Village and civil parish in Surrey, England

Albury is a village and civil parish in central Surrey, England, around 3.5 mi east of Guildford. It is in the Surrey Hills National Landscape and the Borough of Guildford.

The civil parish covers an area of 1,628 ha and includes the settlements of Albury Heath, Farley Green, Little London and Brook. The area is drained by the River Tillingbourne and its tributaries, the Law Brook and the Sherbourne Brook.

==Geography and economy==
Albury civil parish spans the small village and three hamlets, which are Farley Green, Little London and adjacent Brook – spaced out by Albury Heath, Foxholes Wood, small fields and Albury Park. About a third of Blackheath Common on the Greensand Ridge is in the parish, which centrally nestles in the Vale of Holmesdale. The old village lay within what is now Albury Park. Albury new village is at the point where the Sherborne, flowing from near Newlands Corner via the Silent Pool, joins the Tillingbourne that runs through the centre of the village and until the 20th century powered Albury flour mill at the Chilworth edge of the village. The mill is now converted into offices and apartments. There is another watercourse leading into the Tillingbourne at Chilworth, the Law Brook, which the hamlet of Brook is centred on.

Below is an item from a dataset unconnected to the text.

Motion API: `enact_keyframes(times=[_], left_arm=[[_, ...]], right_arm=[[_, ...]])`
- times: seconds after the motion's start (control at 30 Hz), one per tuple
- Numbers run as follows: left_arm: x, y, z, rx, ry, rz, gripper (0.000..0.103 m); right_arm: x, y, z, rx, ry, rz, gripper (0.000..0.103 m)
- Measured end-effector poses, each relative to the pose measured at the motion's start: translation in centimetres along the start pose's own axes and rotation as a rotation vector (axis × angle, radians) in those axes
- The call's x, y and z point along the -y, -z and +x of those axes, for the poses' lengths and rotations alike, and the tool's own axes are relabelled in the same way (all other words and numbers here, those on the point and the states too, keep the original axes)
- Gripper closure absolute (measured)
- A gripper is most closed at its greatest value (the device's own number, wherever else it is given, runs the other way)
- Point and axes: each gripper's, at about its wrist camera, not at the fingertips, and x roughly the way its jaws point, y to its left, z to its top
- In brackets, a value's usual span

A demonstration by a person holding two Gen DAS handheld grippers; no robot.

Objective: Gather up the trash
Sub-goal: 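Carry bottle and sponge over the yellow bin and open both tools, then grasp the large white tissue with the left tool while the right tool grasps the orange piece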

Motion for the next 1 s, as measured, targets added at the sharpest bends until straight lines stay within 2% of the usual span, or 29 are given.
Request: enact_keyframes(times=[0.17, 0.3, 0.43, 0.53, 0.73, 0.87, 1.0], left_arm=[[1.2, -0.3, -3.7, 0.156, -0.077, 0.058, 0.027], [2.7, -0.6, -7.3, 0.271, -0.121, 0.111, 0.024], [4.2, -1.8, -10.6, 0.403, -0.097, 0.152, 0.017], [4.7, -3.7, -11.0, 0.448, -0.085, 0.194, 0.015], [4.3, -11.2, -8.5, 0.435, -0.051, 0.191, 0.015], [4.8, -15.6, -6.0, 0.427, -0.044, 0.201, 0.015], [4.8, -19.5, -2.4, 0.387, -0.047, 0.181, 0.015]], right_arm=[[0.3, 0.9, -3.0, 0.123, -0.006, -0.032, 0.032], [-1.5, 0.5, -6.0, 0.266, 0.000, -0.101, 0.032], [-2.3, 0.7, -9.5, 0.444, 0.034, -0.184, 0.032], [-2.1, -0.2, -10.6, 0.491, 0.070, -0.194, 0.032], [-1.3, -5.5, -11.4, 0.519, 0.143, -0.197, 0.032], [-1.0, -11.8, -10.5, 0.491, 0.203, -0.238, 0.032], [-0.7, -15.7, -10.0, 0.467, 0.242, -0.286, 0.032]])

The 66 acre Colyers Hanger SSSI, an area of ancient woodland, is in the parish of Albury.

According to the 2011 Census, the population was 1,191. This was an increase of one since 2001 when the population lived in 527 homes (52 of which had their lowest floor level above street level and 298 of which were owner-occupied). While 583 people were economically active: 372 commuted by motor vehicle and 61 commuted by public transport, the average Albury commuter travelled 17 km.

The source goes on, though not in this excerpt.